Dear r-helpers,
I am trying to extract quantities of interest from my iTunes library xml file.
For example, i'd like to be able to run a simple regression of playcount on
track number, under the theory that tracks near the beginning of albums get
played more (either because they are "better" or because people listen
to the beginnings of albums)
I have an xml file that is of the following form:
<key>13162</key>
<dict>
<key>Track ID</key><integer>13162</integer>
<key>Name</key><string>I'm A Wheel</string>
<key>Artist</key><string>Wilco</string>
<key>Composer</key><string>Jeff Tweedy</string>
<key>Album</key><string>A Ghost is Born</string>
<key>Genre</key><string>Rock</string>
<key>Kind</key><string>Matched AAC audio file</string>
<key>Size</key><integer>6248701</integer>
<key>Total Time</key><integer>154648</integer>
<key>Disc Number</key><integer>1</integer>
<key>Disc Count</key><integer>1</integer>
<key>Track Number</key><integer>9</integer>
<key>Track Count</key><integer>12</integer>
<key>Year</key><integer>2004</integer>
<key>Date
Modified</key><date>2012-07-26T22:29:15Z</date>
<key>Date Added</key><date>2010-01-27T00:02:21Z</date>
<key>Bit Rate</key><integer>256</integer>
<key>Sample Rate</key><integer>44100</integer>
<key>Play Count</key><integer>3</integer>
<key>Play Date</key><integer>3434905791</integer>
<key>Play Date
UTC</key><date>2012-11-05T00:29:51Z</date>
<key>Artwork Count</key><integer>1</integer>
<key>Sort Album</key><string>Ghost is Born</string>
<key>Persistent
ID</key><string>A8B0E5CF2E86A4C6</string>
<key>Track Type</key><string>File</string>
<key>Location</key><string>file://localhost/Users/Alex/Music/iTunes/iTunes%20Media/Music/Wilco/A%20Ghost%20is%20Born/09%20I'm%20A%20Wheel.m4a</string>
<key>File Folder Count</key><integer>5</integer>
<key>Library Folder Count</key><integer>1</integer>
</dict>
>From each entry, i'd like to extract: Track ID, Track Number and Play
Count. In this case, it would be
13162, 9, 3
my guess is that this can be done using library(XML).

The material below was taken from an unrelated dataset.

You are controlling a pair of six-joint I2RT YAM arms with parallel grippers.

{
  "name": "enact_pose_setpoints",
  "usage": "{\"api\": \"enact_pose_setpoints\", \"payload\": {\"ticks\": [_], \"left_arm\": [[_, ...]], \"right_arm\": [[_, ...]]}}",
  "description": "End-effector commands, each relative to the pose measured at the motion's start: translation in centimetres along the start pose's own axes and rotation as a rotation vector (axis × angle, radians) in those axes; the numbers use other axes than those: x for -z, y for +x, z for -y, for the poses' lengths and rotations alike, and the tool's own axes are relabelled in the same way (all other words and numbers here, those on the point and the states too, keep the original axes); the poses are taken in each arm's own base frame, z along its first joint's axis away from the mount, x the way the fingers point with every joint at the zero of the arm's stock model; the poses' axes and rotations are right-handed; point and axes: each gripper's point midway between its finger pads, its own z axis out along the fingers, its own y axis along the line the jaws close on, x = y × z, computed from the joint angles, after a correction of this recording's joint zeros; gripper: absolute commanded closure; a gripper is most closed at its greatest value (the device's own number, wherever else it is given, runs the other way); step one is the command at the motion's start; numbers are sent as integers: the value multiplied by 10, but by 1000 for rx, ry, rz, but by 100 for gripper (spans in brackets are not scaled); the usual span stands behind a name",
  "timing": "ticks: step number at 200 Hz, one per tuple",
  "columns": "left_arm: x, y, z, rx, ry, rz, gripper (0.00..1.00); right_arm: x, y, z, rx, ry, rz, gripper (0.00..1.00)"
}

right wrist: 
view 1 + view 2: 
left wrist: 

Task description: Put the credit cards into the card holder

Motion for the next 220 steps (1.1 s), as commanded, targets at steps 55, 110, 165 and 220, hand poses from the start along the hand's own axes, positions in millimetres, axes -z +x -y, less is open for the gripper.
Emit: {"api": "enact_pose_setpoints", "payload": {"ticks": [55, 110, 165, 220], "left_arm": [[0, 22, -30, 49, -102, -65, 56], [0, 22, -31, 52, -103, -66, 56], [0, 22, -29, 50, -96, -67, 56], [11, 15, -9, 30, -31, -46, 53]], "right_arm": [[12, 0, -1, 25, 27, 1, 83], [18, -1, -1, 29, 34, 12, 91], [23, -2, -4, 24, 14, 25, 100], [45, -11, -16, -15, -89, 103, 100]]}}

If anyone has any guidance, it would be appreciated. Please note:
a) I do not understand XML data structures, so please explain what you mean by
"children" etc…
b) Not every entry in my database has a track number and a play count -- i'd
like to have NAs associated with the appropriate Track ID, which all entries
have.
c) it'd also be OK if this XML database just got turned into a normal r data
frame.
Thanks!
[[alternative HTML version deleted]]